● DIRECTIONS FOR THIS TASK
Find the line below with "# paths use fill-rule evenodd". Print it and every line after it exactly, through the last line, leaving out the pictures.

● Items from a dataset
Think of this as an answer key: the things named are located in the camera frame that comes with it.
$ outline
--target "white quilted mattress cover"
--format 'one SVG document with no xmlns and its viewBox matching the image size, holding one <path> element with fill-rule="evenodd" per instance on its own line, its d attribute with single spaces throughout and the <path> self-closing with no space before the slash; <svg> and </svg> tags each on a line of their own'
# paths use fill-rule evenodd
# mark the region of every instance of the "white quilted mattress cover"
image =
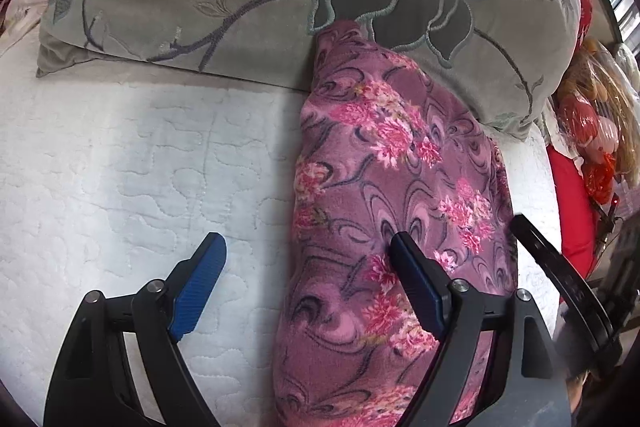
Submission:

● EXERCISE RESULT
# paths use fill-rule evenodd
# mark the region of every instance of the "white quilted mattress cover"
image =
Submission:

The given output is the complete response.